首先,我知道在 API 级别,Windows 主要使用 HeapAlloc()VirtualAlloc() 调用分配内存。我从此处了解到malloc()的 Microsoft 实现 (包含在 CRT - C 运行时)基本上为块 > HeapAlloc() 调用 HeapAlloc() 480 字节,并以其他方式管理使用 VirtualAlloc() 分配的特殊区域以进行小分配,以防止碎片。

嗯,这一切都很好。但还有 malloc() 的其他实现,例如 nedmalloc< /a>,声称比 Microsoft 的 malloc 快 125%。

所有这些让我想知道一些事情:

  1. 为什么我们不能只为小块调用 HeapAlloc() ?在碎片方面表现是否不佳(例如通过“首次适应”而不是“最佳适应”)?

    • 实际上,有什么方法可以了解各种 API 分配调用的幕后情况吗?这会很有帮助。
  2. 是什么让 nedmalloc 比 Microsoft 的 malloc 快得多?

  3. 从上面的内容来看,我的印象是 HeapAlloc()/VirtualAlloc() 非常慢,而 malloc() 则快得多 code> 偶尔调用它们一次,然后自行管理分配的内存。这个假设是真的吗?或者只是因为碎片而需要 malloc() “包装器”? 人们会认为像这样的系统调用会很快 - 或者至少会考虑一些想法以提高它们的效率。

    • 如果这是真的,为什么会这样?
  4. 平均而言,典型的 malloc 调用执行多少(一个数量级)内存读/写(可能是已分配段数量的函数)?我直觉上会说,对于普通程序来说,它是数十次,对吗?

I am currently looking into malloc() implementation under Windows. But in my research I have stumbled upon things that puzzled me:

First, I know that at the API level, windows uses mostly the HeapAlloc() and VirtualAlloc() calls to allocate memory. I gather from here that the Microsoft implementation of malloc() (that which is included in the CRT - the C runtime) basically calls HeapAlloc() for blocks > 480 bytes and otherwise manage a special area allocated with VirtualAlloc() for small allocations, in order to prevent fragmentation.

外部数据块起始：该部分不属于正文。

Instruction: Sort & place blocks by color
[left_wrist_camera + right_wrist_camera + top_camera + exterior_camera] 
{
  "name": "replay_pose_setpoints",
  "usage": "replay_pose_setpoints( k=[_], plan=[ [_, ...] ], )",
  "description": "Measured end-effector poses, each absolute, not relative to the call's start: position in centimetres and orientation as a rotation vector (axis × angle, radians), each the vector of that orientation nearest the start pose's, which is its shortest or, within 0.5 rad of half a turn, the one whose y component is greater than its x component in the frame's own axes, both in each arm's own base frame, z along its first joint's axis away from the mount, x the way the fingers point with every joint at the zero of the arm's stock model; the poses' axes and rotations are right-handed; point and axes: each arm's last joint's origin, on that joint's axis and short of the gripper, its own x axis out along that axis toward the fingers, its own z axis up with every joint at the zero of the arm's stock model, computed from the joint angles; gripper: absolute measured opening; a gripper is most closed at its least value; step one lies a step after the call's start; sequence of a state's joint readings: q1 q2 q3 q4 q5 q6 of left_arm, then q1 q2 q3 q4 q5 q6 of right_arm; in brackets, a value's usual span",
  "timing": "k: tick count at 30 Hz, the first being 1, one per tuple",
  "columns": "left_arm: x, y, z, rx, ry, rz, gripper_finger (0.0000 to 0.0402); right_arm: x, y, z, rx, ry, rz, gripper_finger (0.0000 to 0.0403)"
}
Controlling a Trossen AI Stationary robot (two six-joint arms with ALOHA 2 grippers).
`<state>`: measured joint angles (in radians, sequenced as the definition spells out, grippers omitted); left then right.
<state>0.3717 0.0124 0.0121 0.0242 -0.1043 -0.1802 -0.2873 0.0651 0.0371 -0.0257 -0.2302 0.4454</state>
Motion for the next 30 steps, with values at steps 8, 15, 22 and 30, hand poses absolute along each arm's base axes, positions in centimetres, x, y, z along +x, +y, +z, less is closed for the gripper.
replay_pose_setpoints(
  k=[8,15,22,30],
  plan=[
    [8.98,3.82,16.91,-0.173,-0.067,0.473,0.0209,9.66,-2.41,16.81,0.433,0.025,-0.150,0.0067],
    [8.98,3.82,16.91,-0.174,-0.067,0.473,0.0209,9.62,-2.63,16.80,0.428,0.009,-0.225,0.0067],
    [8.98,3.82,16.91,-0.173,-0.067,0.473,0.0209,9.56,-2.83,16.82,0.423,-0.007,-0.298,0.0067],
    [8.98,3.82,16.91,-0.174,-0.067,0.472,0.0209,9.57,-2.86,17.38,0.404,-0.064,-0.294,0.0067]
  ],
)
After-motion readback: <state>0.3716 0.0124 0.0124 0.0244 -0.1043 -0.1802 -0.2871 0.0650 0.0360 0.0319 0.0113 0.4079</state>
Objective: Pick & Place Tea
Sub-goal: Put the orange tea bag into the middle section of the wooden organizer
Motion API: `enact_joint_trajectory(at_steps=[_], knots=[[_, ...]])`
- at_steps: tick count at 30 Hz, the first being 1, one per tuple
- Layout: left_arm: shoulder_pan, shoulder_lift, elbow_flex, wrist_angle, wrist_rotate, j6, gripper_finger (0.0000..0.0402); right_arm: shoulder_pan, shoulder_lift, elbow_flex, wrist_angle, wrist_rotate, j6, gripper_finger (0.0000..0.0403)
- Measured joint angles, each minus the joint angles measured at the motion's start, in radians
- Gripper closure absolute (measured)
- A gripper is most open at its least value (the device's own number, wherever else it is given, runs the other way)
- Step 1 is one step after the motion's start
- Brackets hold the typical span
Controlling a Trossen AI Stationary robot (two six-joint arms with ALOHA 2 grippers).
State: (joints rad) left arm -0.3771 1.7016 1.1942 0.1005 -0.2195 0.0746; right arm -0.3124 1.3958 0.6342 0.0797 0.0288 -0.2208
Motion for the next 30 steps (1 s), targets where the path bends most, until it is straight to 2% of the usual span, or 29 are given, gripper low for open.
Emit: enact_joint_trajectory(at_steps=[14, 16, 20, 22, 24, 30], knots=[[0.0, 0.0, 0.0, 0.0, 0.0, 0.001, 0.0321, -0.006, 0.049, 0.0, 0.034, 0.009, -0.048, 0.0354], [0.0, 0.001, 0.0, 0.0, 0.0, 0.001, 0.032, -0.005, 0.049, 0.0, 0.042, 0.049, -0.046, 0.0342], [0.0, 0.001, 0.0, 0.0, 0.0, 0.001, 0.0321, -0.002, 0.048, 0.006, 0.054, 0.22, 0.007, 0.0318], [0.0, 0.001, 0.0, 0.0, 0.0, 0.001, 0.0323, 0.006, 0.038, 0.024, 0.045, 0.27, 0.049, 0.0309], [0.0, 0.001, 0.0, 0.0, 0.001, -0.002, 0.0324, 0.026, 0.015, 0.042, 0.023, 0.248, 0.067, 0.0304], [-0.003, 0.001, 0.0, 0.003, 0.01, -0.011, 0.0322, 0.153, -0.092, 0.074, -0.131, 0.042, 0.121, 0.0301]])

Well that is all good and well. But then there are other implementation of malloc(), for instance nedmalloc, which claim to be up to 125% faster than Microsoft's malloc.

All this makes me wonder a few things:

  1. Why can't we just call HeapAlloc() for small blocks? Does is perform poorly in regard to fragmentation (for example by doing "first-fit" instead of "best-fit")?

    • Actually, is there any way to know what is going under the hood of the various API allocation calls? That would be quite helpful.
  2. What makes nedmalloc so much faster than Microsoft's malloc?

  3. From the above, I got the impression that HeapAlloc()/VirtualAlloc() are so slow that it is much faster for malloc() to call them only once in a while and then to manage the allocated memory itself. Is that assumption true? Or is the malloc() "wrapper" just needed because of fragmentation? One would think that system calls like this would be quick - or at least that some thoughts would have been put into them to make them efficient.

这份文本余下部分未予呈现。